● **GOAL OF THE EXERCISE**
Your answer must be the lines from the first record through the line that contains "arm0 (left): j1", copied exactly and without any pictures.

---------- INPUT

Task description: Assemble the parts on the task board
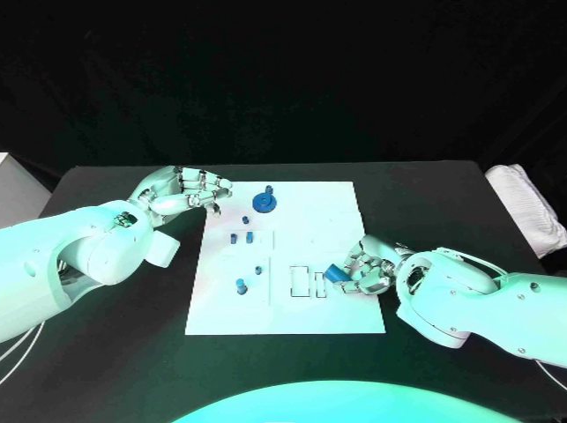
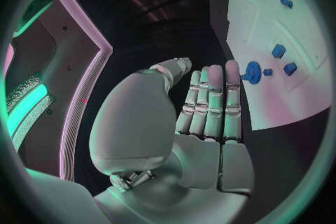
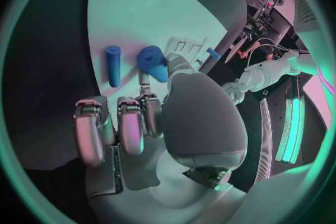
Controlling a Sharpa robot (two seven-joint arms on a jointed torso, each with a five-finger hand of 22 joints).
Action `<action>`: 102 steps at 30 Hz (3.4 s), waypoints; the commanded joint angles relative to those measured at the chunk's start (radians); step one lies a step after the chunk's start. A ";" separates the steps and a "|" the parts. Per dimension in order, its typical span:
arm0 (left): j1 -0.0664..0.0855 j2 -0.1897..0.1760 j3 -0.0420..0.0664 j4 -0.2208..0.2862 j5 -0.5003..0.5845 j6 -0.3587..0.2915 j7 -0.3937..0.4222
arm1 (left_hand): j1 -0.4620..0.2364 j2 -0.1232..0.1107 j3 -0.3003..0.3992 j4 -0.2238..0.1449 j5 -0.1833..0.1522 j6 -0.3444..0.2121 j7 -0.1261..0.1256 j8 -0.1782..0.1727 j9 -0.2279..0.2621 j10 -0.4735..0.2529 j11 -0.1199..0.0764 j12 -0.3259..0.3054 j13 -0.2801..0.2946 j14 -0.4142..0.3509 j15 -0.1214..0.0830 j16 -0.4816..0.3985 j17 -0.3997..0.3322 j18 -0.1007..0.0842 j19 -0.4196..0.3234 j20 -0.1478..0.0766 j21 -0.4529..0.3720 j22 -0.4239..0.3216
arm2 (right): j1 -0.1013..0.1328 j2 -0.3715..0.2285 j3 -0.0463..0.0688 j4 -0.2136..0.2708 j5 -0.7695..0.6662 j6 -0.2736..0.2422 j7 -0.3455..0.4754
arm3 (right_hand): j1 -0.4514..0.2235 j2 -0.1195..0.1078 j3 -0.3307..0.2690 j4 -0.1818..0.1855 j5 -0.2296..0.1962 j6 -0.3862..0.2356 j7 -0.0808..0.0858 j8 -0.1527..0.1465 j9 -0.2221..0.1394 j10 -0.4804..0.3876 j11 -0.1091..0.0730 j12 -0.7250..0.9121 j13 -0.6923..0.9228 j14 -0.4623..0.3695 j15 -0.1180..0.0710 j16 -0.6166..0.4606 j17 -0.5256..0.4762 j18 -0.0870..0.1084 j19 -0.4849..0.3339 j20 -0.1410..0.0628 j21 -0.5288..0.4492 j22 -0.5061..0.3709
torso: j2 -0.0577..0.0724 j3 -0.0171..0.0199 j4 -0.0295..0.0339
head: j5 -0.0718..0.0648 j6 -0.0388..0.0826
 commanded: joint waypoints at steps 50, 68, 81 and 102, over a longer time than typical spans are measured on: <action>0.000 0.006 0.001 0.002 0.002 0.021 0.000 | 0.000 0.007 -0.006 -0.001 0.005 0.000 0.005 -0.002 -0.001 -0.001 0.004 -0.005 -0.001 0.005 0.003 -0.006 0.000 0.013 0.007 0.002 -0.007 -0.002 | 0.022 0.124 0.000 -0.005 0.278 -0.100 0.016 | -0.208 -0.071 0.205 -0.039 -0.124 0.036 -0.018 0.034 0.019 0.033 -0.008 -0.002 0.153 0.104 -0.010 0.009 0.263 -0.006 0.105 -0.009 0.005 0.263 | 0.003 -0.0005 -0.0005 | 0.006 -0.008; 0.000 0.003 0.001 0.004 0.002 0.020 -0.001 | 0.000 0.007 -0.006 0.000 0.005 0.000 0.005 -0.002 -0.001 -0.002 0.005 -0.006 -0.002 0.004 0.003 -0.006 0.000 0.013 0.007 0.002 -0.007 -0.002 | 0.022 0.143 0.000 -0.030 0.236 -0.066 0.007 | -0.251 0.006 -0.124 -0.035 -0.273 0.013 -0.018 0.060 0.041 0.025 -0.008 -0.031 0.147 0.103 -0.010 0.006 0.257 -0.006 0.105 -0.009 0.005 0.263 | 0.003 -0.0003 -0.0005 | 0.007 -0.010; 0.000 0.002 0.001 0.004 0.002 0.022 -0.003 | -0.001 0.008 -0.007 0.001 0.005 0.000 0.005 -0.002 -0.002 -0.002 0.005 -0.007 -0.002 0.004 0.003 -0.006 0.000 0.013 0.007 0.002 -0.008 -0.002 | 0.021 0.134 0.000 -0.024 0.195 -0.057 0.024 | -0.264 0.025 -0.211 -0.034 -0.332 0.006 -0.017 0.066 0.045 0.020 -0.006 -0.047 0.141 0.102 -0.008 0.004 0.253 -0.006 0.105 -0.007 0.005 0.263 | 0.002 0.0002 0.0000 | 0.007 -0.009; 0.000 0.002 0.001 0.002 0.002 0.023 -0.007 | -0.001 0.009 -0.007 0.001 0.005 0.000 0.006 -0.003 -0.002 -0.002 0.005 -0.008 -0.002 0.003 0.003 -0.007 0.000 0.013 0.007 0.002 -0.008 -0.002 | 0.018 0.088 0.000 0.021 0.182 -0.034 0.090 | -0.133 0.047 -0.200 -0.041 -0.304 0.009 -0.021 0.075 0.048 0.031 -0.010 -0.030 0.154 0.104 -0.011 0.009 0.263 -0.006 0.105 -0.010 0.005 0.263 | 0.002 -0.0002 0.0008 | 0.008 -0.006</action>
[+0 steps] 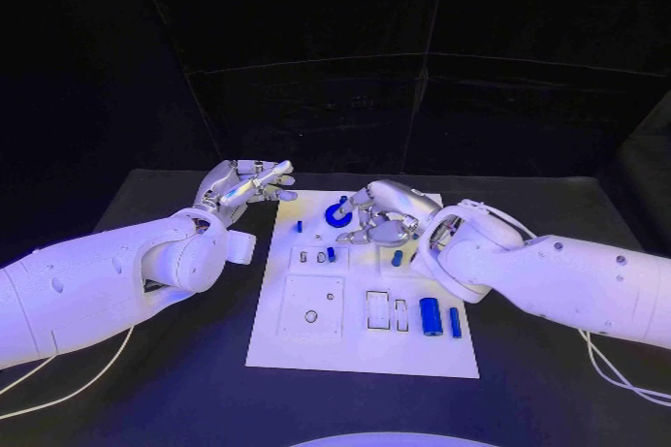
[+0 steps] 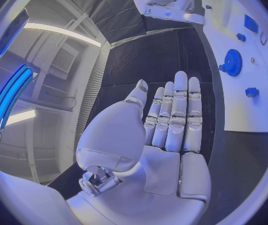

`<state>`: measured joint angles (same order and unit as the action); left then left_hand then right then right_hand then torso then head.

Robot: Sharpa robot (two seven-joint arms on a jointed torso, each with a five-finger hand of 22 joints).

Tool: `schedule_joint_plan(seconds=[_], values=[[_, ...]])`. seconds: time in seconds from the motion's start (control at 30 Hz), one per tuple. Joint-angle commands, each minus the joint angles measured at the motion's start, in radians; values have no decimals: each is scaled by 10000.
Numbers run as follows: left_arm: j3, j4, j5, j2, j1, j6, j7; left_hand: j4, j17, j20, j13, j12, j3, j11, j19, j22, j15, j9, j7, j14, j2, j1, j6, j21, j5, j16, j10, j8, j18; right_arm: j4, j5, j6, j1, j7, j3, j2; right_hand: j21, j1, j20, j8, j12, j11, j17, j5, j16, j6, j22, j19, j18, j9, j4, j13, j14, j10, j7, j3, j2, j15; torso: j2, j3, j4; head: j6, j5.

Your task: Assemble the parts on the task board

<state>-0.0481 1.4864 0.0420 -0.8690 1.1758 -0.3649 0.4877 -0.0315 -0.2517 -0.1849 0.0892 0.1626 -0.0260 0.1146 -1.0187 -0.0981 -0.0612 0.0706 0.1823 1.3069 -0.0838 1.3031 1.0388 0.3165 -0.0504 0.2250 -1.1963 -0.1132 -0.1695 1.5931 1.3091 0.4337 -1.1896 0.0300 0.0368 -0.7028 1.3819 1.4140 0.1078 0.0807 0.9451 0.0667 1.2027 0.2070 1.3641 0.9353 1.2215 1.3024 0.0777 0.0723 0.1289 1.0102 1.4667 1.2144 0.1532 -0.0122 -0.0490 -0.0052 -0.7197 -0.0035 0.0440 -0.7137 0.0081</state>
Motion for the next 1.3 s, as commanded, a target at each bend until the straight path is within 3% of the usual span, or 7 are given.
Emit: schedule_joint_plan(seconds=[0.03,0.17,0.3,0.43,0.53,0.83,1.3], values=[[14,-110,2150,-37,157,330,-2006,7,-446,315,111,141,-21,-244,-678,-153,299,28,-226,807,1,-120,209,363,-5,508,-592,-45,-163,186,-1996,-189,-335,-1390,-66,-358,-600,278,-55,-8,-871,-49,-1149,65,-822,56,-931,-689,260,-26,-76,-790,-124,-349,1,6,209,-63,67,30,-10,-18,29],[14,-307,4185,-34,415,1633,-3980,-149,-1531,770,417,452,-181,-602,-1876,-502,726,137,-518,2017,116,-341,549,1111,-46,1869,-1343,-201,-158,171,-3282,-369,-783,-1355,-113,-930,-1342,519,-100,-82,-2609,-79,-2505,-165,-2028,69,-1875,-1202,433,-36,-154,-2381,-371,-678,-3,121,396,-102,157,81,-55,-7,40],[12,-429,6176,118,727,2894,-5735,-52,-8146,1209,1081,893,-5,-817,-3099,-1097,1056,315,-687,2252,143,-54,686,2199,-74,8863,-1560,-385,-129,-144,-4500,-162,-1078,-1424,-131,-1329,-3003,641,-101,-136,-3609,-45,-5251,-76,-4537,31,-4036,-2564,828,-51,-151,-3223,-1164,-847,18,184,409,-78,275,107,-98,-21,78],[1,-604,7133,406,1027,3732,-7140,-335,-11238,1325,1809,1647,-11,-997,-3459,-1668,1155,530,-889,2458,201,-346,834,3020,-53,11757,-1814,-677,-89,-451,-5154,146,-1220,-1532,-136,-1563,-4135,776,-66,-108,-4192,1,-6407,167,-6027,-186,-5220,-2899,988,-42,-204,-3940,-1131,-751,82,301,309,-50,346,144,-123,-27,105],[-154,-794,7753,776,1330,4015,-8142,-910,-12649,1462,2930,2798,-224,-1105,-4650,-8020,1254,865,-1017,2550,237,-917,835,8016,-25,13009,-1713,-1094,734,-554,-5406,244,-1275,-1553,-137,-1692,-4345,778,-73,-88,-4260,-7,-6498,178,-6271,-188,-5402,-2808,991,-36,-205,-4110,-993,-682,68,325,275,-59,387,168,-112,-46,110],[-531,-1431,8621,1950,1665,4488,-10039,-2313,-13191,1611,8838,8704,-1382,-1384,-4846,-11764,1414,2315,-1204,2639,168,-1493,331,10864,-25,13458,-1568,-2788,1175,-668,-5361,117,-1311,-1440,-135,-1655,-4550,728,-79,-74,-4293,-7,-6551,172,-6469,-188,-5590,-2754,1004,-33,-176,-4242,-881,-647,64,314,229,-59,405,181,-120,-74,168],[-794,-2030,9025,3104,1781,5180,-11233,-2553,-13191,1627,10140,9928,-2041,-1357,-4889,-12379,1454,3526,-1312,2639,-14,-1701,-380,11267,-7,13458,-1495,-3900,1253,-781,-5134,52,-1315,-1296,-131,-1498,-4640,676,-94,35,-4291,-35,-6567,217,-6601,-24,-5641,-2651,1000,-4,-137,-4333,-785,-608,30,289,193,-80,378,162,-129,-124,192]])
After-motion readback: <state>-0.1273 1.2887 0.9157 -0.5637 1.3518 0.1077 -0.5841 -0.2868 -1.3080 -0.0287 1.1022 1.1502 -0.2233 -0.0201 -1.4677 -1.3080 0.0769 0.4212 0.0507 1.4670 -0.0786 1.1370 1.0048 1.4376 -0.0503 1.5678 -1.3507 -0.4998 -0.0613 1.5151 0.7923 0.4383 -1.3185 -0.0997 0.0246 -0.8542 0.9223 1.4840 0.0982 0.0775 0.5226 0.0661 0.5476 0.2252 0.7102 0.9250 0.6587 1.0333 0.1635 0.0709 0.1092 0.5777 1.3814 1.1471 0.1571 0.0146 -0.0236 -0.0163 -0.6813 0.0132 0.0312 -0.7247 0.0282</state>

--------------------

● **FINISHED TASK**
Task description: Assemble the parts on the task board
Controlling a Sharpa robot (two seven-joint arms on a jointed torso, each with a five-finger hand of 22 joints).
Action `<action>`: 102 steps at 30 Hz (3.4 s), waypoints; the commanded joint angles relative to those measured at the chunk's start (radians); step one lies a step after the chunk's start. A ";" separates the steps and a "|" the parts. Per dimension in order, its typical span:
arm0 (left): j1 -0.0664..0.0855 j2 -0.1897..0.1760 j3 -0.0420..0.0664 j4 -0.2208..0.2862 j5 -0.5003..0.5845 j6 -0.3587..0.2915 j7 -0.3937..0.4222

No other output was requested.